● **Assignment**
Pull each line containing "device" out of the data and copy it.

Items from a dataset:
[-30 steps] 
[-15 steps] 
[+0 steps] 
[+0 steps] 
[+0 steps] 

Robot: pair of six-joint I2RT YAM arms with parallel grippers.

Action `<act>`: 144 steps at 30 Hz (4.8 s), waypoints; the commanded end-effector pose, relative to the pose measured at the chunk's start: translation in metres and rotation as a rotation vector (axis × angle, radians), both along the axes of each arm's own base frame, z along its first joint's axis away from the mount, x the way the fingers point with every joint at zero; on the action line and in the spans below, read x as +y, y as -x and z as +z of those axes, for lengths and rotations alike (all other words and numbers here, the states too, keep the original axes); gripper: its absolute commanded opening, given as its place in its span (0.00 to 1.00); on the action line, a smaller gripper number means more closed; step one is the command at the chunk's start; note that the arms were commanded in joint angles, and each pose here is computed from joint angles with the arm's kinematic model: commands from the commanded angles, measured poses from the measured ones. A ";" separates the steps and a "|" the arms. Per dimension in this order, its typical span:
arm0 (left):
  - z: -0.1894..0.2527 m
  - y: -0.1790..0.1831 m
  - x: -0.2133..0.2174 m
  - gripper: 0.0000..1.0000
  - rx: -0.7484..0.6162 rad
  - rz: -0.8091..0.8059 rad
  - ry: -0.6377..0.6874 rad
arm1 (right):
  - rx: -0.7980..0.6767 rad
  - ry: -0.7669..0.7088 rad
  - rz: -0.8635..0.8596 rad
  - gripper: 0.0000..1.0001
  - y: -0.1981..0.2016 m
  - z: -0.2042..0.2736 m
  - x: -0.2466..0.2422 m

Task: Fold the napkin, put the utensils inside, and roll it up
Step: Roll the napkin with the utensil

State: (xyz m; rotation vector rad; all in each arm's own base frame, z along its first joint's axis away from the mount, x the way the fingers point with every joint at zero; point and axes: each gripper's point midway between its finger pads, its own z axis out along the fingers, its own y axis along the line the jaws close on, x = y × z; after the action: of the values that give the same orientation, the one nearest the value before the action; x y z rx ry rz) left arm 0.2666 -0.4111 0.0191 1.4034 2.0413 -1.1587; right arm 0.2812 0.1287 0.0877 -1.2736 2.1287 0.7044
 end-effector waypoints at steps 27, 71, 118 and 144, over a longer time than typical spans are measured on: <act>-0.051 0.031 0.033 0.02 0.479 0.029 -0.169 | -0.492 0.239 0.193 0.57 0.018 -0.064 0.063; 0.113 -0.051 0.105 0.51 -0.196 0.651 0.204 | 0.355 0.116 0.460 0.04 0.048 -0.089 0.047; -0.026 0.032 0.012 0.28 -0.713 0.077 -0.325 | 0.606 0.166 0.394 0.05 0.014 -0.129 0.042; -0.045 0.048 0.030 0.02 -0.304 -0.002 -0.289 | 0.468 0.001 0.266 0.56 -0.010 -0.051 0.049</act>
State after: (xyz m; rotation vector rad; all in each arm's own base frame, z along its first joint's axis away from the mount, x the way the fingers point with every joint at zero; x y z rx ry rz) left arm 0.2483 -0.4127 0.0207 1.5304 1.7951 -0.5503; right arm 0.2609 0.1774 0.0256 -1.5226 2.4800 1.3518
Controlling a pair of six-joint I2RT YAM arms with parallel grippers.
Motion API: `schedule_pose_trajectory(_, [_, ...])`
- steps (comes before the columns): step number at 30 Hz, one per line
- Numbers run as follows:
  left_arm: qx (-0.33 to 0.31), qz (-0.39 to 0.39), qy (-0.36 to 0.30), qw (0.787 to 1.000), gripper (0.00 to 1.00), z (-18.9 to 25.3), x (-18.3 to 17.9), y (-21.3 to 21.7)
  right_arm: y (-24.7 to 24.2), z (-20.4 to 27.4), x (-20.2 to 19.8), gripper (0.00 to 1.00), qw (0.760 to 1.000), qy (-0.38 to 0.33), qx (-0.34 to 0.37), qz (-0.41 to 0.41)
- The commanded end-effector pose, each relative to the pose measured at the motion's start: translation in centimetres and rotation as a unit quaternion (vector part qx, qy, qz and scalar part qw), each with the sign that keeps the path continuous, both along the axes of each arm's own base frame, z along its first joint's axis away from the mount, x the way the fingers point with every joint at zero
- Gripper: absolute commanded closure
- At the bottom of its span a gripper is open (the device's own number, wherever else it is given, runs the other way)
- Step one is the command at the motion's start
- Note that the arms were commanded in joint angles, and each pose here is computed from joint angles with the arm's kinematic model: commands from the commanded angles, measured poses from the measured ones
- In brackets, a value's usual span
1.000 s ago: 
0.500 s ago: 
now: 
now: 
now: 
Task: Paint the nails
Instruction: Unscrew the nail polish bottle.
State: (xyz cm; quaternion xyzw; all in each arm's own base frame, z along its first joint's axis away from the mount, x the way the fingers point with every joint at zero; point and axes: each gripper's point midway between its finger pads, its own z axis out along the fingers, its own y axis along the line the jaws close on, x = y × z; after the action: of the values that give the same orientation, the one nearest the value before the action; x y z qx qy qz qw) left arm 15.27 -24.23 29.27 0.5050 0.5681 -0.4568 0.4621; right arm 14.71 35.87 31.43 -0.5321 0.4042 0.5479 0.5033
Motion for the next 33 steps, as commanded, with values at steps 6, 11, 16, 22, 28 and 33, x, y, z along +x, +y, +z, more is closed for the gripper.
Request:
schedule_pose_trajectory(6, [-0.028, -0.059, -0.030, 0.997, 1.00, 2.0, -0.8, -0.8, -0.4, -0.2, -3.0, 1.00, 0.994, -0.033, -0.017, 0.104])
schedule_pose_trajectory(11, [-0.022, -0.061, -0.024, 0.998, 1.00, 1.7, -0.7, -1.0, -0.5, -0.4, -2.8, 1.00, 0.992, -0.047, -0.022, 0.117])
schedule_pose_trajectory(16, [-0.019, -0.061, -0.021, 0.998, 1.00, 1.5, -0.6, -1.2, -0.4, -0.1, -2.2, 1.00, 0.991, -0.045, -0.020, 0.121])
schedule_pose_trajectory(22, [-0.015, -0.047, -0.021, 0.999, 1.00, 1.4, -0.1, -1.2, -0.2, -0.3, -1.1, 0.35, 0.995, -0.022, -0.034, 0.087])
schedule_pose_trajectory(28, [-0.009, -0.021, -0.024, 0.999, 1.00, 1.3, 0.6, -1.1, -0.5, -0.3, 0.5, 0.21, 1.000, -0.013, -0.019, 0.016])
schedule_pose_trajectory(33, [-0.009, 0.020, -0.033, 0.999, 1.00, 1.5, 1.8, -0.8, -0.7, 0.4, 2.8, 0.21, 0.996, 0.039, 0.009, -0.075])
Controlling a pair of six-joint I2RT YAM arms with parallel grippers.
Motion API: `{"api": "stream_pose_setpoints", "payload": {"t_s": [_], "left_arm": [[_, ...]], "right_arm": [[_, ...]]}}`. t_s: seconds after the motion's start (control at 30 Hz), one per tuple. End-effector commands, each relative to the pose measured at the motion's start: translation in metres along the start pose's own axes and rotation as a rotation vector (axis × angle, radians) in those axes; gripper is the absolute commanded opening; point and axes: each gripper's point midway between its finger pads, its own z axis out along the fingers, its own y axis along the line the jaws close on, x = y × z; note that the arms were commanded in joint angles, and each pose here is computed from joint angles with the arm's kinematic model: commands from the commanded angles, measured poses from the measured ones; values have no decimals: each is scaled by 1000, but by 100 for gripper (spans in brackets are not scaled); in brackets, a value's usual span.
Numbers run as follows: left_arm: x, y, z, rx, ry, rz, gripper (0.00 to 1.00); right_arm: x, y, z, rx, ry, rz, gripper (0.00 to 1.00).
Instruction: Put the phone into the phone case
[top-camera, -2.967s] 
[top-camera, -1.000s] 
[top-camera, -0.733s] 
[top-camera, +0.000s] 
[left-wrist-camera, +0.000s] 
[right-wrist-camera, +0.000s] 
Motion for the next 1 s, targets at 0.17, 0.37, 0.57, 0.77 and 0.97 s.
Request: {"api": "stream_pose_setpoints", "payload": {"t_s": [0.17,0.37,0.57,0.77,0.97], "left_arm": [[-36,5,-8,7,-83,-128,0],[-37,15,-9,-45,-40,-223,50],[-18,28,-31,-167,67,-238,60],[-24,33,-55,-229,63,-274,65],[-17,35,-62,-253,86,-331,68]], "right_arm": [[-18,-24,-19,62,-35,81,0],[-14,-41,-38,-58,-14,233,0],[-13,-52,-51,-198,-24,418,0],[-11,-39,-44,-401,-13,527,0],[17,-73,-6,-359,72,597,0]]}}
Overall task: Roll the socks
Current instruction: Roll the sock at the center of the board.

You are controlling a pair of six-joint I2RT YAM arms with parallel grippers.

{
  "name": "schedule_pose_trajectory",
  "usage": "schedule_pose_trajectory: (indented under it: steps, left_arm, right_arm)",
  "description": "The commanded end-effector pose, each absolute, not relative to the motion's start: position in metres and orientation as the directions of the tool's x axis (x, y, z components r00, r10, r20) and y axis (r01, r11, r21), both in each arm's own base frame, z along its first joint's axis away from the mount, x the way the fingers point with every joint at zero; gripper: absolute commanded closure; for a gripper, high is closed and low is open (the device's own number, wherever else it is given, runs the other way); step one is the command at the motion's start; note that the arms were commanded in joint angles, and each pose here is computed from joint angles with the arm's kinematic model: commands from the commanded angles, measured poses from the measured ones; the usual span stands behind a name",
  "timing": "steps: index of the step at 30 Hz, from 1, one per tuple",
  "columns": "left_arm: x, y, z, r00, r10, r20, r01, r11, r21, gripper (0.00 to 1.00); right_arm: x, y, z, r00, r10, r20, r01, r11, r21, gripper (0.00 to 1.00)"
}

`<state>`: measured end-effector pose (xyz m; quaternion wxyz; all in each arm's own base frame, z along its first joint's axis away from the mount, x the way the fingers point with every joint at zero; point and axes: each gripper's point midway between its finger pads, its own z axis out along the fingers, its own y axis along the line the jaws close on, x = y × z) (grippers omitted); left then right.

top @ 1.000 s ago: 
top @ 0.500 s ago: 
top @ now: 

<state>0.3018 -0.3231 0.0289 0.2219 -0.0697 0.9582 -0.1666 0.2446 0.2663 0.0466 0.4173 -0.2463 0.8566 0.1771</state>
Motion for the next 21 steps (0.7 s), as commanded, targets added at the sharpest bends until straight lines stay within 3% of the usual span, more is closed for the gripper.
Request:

● **Exercise solution**
- At the bottom of its span a gripper is open (the device's own number, wherever else it is given, runs the other way)
  "description": "The commanded end-effector pose, each absolute, not relative to the motion's start: position in metres and orientation as the directions of the tool's x axis (x, y, z components r00, r10, r20) and y axis (r01, r11, r21), both in each arm's own base frame, z along its first joint's axis away from the mount, x the way the fingers point with every joint at zero; gripper: absolute commanded closure; for a gripper, high is closed and low is open (the device's own number, wherever else it is given, runs the other way); step one is the command at the motion's start; note that the arms were commanded in joint angles, and each pose here is computed from joint angles with the arm's kinematic model: commands from the commanded angles, measured poses from the measured ones; the usual span stands behind a name",

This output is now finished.